Following the acquisition of Alex Smith, the signing of Sean Smith and the addition of experienced veterans at wide receiver and cornerback, the Kansas City Chiefs have already filled several needs in Andy Reid's first offseason with the team.
The moves have also increased the possibility that the Chiefs could select Texas A&M left tackle Luke Joeckel with the first overall pick in this month's NFL Draft. Since the Dolphins took Jake Long with the top pick in the 2008 draft, a quarterback has been taken with the first overall selection in four straight years.

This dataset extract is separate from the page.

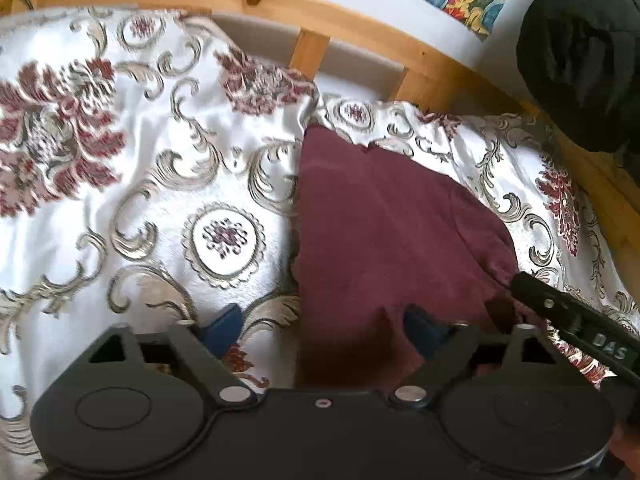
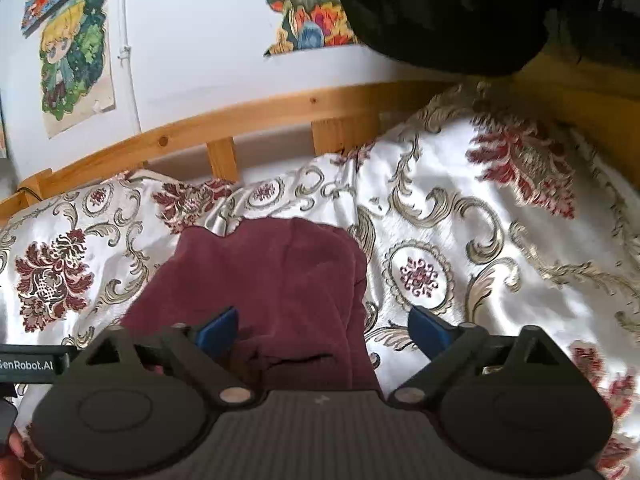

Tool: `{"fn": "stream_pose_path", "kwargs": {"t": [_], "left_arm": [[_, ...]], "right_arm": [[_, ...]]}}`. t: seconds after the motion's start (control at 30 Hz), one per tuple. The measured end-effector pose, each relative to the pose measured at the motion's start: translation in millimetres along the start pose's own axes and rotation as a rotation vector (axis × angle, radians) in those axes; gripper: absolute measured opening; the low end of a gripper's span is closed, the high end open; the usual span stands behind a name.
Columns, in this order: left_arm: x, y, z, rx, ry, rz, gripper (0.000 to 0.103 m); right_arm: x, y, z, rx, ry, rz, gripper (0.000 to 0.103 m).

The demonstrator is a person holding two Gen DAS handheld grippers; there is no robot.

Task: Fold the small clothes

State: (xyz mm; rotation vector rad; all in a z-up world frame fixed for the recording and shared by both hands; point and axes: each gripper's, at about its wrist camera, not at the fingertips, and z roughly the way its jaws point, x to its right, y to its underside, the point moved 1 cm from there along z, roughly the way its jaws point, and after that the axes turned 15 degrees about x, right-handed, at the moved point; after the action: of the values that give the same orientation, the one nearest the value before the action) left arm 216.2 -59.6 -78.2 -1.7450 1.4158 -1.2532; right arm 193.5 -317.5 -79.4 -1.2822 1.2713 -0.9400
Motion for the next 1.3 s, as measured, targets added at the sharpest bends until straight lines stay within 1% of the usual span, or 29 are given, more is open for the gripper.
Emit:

"It's just crazy to think about," Joeckel told the Kansas City Star. "Starting football in the second grade, you don't really think about that kind of stuff. I am definitely striving to be the No. 1 pick, going through this entire process. But my dream is to just play in the NFL."
Like many of the top left tackles in the NFL, Joeckel (6-feet-6, 306 pounds) has a relatively lean frame and long arms (34¼ inches). The former Aggies All-American is regarded for his stellar footwork -- demonstrated by his agility and balance when facing a speed rush. It is little surprise then that CBSSports.com draft expert Rob Rang compares Joeckel's combination of size, speed and athleticism with Browns six-time Pro Bowl tackle Joe Thomas.
Joeckel is receiving stiff competition from Central Michigan tackle Eric Fisher and Oklahoma tackle Lane Johnson. Fisher is known as a mauler for his proclivity to drive opposing ends into the ground, and Johnson earned top lineman honors at the Senior Bowl for his overall play in the week of practice leading up to the game. Although Chiefs general manager John Dorsey has reportedly narrowed his list to four players to consider with the first pick, the team has not yet scheduled private visits with Joeckel or Fisher, according to NFL.com.
At the scouting combine in February, Joeckel ran the 40-yard dash in 5.30 and had 27 reps on the 225-pound bench press. Joeckel stood on his combine numbers at last month's Aggies Pro Day when he went through limited positional drills in front of scouts from nearly every NFL team.